Proibições inusitadas no banheiro real
Entre as regras mais estranhas está a proibição de materiais de leitura no banheiro. Livros e jornais são considerados anti-higiênicos pelas normas da coroa, o que significa que nem mesmo aquela revista rápida é permitida durante o banho. Da mesma forma, velas perfumadas também são vetadas — o que contraria a prática comum em muitos lares de usar aromas para criar um ambiente mais agradável.
Talvez a proibição mais curiosa seja a que afeta o trabalho da equipe de limpeza. De acordo com a publicação, o pessoal não tem permissão de usar aspirador de pó nos banheiros reais, pois o barulho poderia incomodar os membros da família real — mesmo que eles estejam em outras áreas da residência.
Banhos preferidos a chuveiros
A realeza britânica historicamente favore os banhos em relação aos chuveiros, interpretando a atividade como mais refinada e elegante. Personalidades como a Princesa Margaret eram conhecidas por essa preferência. No entanto, nem todos na realeza europeia compartilham dessa visão.
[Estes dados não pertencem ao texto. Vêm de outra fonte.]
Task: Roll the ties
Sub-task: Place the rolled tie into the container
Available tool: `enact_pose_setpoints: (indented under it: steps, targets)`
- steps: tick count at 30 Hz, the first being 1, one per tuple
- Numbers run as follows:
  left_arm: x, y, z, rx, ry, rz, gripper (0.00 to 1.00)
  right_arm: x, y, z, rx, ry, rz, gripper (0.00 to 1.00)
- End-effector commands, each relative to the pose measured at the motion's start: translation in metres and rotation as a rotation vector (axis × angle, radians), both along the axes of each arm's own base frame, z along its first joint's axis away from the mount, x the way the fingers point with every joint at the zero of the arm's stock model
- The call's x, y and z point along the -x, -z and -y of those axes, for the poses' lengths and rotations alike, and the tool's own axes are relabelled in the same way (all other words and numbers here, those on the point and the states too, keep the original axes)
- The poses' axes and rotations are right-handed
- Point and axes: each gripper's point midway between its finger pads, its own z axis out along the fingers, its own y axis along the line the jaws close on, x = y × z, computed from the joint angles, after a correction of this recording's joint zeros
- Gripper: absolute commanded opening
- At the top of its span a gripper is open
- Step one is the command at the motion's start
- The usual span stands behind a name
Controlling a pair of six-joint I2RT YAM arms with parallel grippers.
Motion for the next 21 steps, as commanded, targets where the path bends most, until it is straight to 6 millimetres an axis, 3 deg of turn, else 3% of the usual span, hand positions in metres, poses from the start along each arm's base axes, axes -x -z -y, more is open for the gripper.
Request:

O Rei Carl XVI Gustaf da Suécia, em entrevista de 2015, deixou clara sua preocupação com o desperdício de água associado aos banhos. “Deveríamos proibir todos os banhos, imagina só”, sugeriu o monarca ao jornal Svenska Dagbladet ao ser questionado sobre conservação de energia. Ele relembrou uma ocasião em que precisou tomar banho em um local sem chuveira e se surpreendeu com a quantidade de água e energia consumida. “Pensei: não acredito que estou tendo que fazer isso. Senti bastante vergonha”, confessou.
Um código de etiqueta que vai além
Essas regulações peculiares refletem a cultura mais ampla de etiqueta real que governa até mesmo os momentos mais privados da vida dos membros da família real. Desde a forma como se referem aos cômodos até os objetos permitidos em cada espaço, pouco escapa do protocolo palatino.
O que muitos considerariam conforto básico — relaxar com um livro, acender uma vela aromática ou simplesmente manter um banheiro limpo com os métodos convencionais — passa a ser questão de conveniência que a coroa regulamenta de acordo com seus próprios padrões de etiqueta e elegância.
Esses detalhes, embora possam parecer triviais aos olhos de muitos, ilustram como a vida dentro do palácio opera sob um conjunto de normas que diferem drasticamente do cotidiano da maioria das pessoas, mesmo que o espaço em questão seja um dos ambientes mais pessoais e privados de qualquer residência.